> **EXERCISE PROMPT**: The reply should hold only the lines from the one with "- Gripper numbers" to the one with "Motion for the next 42", both ends kept, exactly as they appear below, without any pictures.

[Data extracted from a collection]
•••

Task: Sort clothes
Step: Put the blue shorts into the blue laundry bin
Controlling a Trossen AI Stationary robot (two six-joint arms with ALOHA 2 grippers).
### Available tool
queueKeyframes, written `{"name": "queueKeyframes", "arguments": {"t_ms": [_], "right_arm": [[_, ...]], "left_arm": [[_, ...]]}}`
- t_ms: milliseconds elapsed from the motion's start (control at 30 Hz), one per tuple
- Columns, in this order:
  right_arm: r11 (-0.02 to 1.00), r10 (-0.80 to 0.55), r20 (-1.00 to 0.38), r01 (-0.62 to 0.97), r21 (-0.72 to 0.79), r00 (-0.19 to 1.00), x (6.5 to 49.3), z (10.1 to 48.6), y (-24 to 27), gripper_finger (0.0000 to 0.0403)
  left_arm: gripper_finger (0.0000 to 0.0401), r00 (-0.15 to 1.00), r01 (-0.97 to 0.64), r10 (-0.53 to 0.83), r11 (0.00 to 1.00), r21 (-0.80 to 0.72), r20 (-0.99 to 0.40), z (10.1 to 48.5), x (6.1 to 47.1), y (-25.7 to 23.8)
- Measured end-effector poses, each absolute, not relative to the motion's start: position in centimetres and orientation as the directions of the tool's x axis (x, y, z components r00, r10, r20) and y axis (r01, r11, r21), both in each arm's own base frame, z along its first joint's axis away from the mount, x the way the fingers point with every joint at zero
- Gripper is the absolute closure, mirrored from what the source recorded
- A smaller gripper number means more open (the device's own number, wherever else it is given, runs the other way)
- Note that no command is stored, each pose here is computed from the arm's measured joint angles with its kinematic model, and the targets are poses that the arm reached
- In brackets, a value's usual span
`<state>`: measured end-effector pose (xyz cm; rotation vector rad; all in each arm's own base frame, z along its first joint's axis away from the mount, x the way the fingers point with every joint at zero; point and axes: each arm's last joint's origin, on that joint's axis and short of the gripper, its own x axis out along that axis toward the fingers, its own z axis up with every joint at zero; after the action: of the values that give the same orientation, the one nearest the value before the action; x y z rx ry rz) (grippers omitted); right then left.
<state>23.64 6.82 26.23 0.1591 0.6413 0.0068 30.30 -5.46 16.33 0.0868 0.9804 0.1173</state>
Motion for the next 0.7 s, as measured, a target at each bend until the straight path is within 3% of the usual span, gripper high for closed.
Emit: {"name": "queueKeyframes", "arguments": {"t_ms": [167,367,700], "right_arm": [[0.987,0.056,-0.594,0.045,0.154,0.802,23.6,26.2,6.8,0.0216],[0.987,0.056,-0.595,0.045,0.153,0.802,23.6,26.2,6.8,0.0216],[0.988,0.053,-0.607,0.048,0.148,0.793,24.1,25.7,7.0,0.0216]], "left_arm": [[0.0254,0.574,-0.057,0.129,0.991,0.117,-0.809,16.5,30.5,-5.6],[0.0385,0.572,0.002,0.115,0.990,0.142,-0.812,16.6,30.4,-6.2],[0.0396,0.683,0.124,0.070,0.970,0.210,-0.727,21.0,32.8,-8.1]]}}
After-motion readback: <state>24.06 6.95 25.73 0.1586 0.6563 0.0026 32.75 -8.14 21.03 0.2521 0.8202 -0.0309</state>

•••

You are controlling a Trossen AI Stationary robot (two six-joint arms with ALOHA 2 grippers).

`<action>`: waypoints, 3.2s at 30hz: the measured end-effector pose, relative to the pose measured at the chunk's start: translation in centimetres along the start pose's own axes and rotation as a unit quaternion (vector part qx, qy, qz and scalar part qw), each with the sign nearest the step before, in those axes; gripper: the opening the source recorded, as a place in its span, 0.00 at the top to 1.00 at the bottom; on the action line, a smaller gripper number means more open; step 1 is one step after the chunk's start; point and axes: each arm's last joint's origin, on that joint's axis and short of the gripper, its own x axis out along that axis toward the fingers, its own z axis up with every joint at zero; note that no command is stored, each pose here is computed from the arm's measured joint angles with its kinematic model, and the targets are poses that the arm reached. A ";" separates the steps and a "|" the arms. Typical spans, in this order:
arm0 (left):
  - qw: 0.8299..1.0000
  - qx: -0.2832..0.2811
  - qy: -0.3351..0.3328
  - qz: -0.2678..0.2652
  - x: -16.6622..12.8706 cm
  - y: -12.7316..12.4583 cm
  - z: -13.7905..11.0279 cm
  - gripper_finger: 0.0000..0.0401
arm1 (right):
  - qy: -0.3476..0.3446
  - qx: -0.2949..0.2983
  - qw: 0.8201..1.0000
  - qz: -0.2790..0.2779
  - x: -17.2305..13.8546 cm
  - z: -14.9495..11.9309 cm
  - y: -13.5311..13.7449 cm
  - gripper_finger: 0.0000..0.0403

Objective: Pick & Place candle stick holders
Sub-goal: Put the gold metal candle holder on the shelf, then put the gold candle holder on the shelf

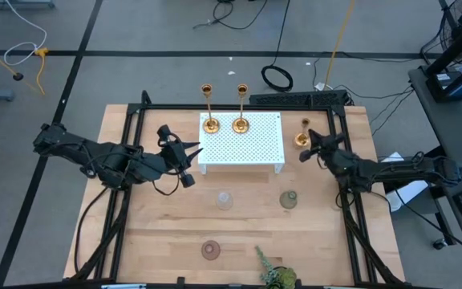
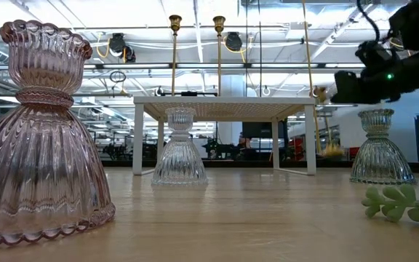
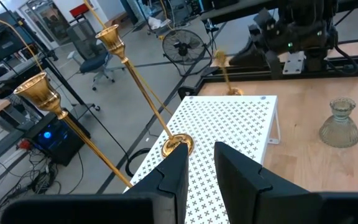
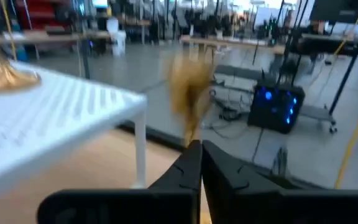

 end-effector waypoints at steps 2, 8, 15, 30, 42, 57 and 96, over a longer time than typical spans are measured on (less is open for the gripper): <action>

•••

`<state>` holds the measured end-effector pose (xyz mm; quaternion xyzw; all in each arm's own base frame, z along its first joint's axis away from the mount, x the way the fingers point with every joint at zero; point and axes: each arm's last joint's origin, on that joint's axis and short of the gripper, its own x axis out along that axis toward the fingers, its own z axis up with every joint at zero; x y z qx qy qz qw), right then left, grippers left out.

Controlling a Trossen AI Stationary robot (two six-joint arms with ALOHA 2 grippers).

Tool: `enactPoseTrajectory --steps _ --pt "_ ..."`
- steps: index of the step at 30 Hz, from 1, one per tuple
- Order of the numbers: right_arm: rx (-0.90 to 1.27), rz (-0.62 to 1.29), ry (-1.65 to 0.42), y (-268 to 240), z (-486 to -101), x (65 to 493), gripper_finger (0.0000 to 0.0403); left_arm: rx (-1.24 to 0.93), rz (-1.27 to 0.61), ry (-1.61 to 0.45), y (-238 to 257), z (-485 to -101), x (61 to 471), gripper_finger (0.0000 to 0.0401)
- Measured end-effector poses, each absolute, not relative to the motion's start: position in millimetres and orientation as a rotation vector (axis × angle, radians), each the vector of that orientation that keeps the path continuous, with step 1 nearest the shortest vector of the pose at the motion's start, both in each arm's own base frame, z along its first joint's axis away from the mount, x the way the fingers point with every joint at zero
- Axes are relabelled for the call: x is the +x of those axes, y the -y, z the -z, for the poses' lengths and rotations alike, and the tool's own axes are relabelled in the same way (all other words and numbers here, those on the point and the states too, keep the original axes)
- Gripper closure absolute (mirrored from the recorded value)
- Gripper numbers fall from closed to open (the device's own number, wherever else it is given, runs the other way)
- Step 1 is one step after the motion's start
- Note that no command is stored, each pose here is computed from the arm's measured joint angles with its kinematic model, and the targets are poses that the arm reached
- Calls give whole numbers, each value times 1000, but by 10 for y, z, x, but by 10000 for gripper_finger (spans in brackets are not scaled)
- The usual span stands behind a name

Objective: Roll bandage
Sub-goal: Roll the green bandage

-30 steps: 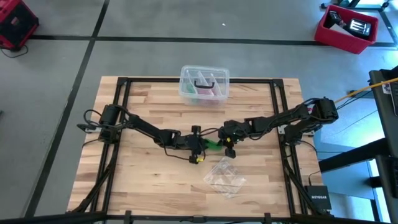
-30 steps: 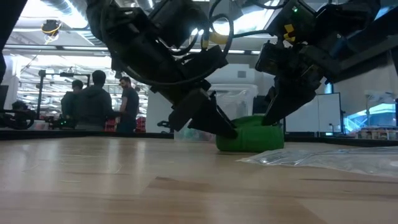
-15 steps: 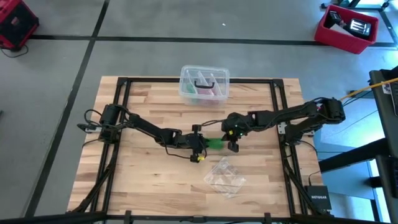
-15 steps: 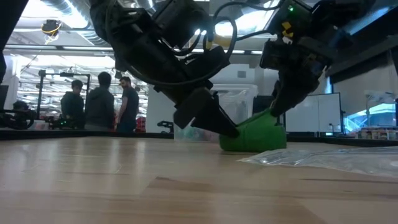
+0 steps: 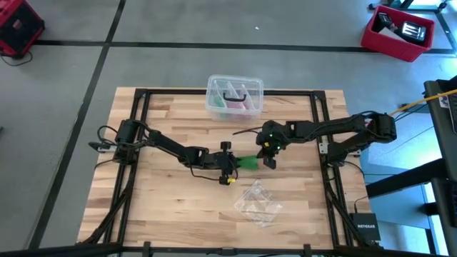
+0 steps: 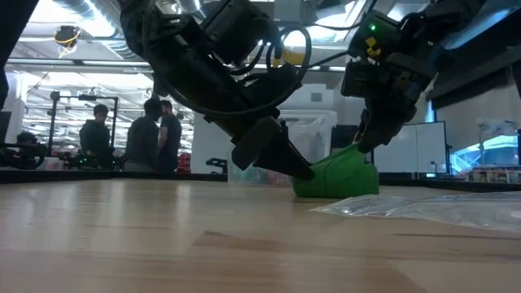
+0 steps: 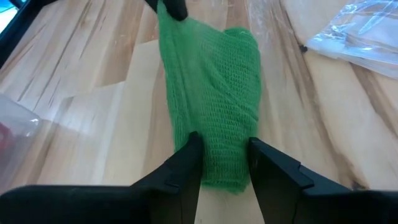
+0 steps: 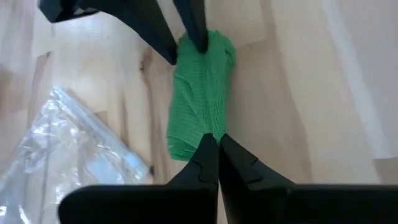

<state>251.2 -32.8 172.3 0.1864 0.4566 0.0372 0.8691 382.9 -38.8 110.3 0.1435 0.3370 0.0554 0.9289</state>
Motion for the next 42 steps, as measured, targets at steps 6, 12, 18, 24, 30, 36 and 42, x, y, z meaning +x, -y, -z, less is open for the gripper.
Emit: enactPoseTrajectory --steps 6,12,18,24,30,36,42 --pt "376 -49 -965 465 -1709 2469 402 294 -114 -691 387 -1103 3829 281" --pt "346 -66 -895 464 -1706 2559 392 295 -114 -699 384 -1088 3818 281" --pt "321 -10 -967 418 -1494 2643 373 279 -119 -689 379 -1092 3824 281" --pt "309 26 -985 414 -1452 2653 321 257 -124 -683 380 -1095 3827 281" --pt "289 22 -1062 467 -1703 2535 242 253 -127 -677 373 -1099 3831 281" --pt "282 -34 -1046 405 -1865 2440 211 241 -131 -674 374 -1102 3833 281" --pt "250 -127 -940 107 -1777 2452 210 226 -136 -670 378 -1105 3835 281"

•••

> **RESPONSE BOX**:
- Gripper numbers fall from closed to open (the device's own number, wherever else it is given, runs the other way)
- Step 1 is one step after the motion's start
- Note that no command is stored, each pose here is computed from the arm's measured joint angles with its kinematic model, and the targets are poses that the arm reached
- Calls give whole numbers, each value times 1000, but by 10 for y, z, x, but by 10000 for gripper_finger (spans in brackets are not scaled)
- The usual span stands behind a name

Objective: Roll bandage
Sub-goal: Roll the green bandage

-30 steps: 
-30 steps: 
-15 steps: 
-15 steps: 
+0 steps: 
+0 steps: 
+0 steps: 
+0 steps: 

<state>251.2 -32.8 172.3 0.1864 0.4566 0.0372 0.8691 382.9 -38.8 110.3 0.1435 0.3370 0.0554 0.9289</state>
Motion for the next 42 steps, as measured, targets at steps 6, 12, 18, 24, 30, 36 and 42, x, y, z meaning +x, -y, -z, less is open for the gripper.

The output for this exercise is complete.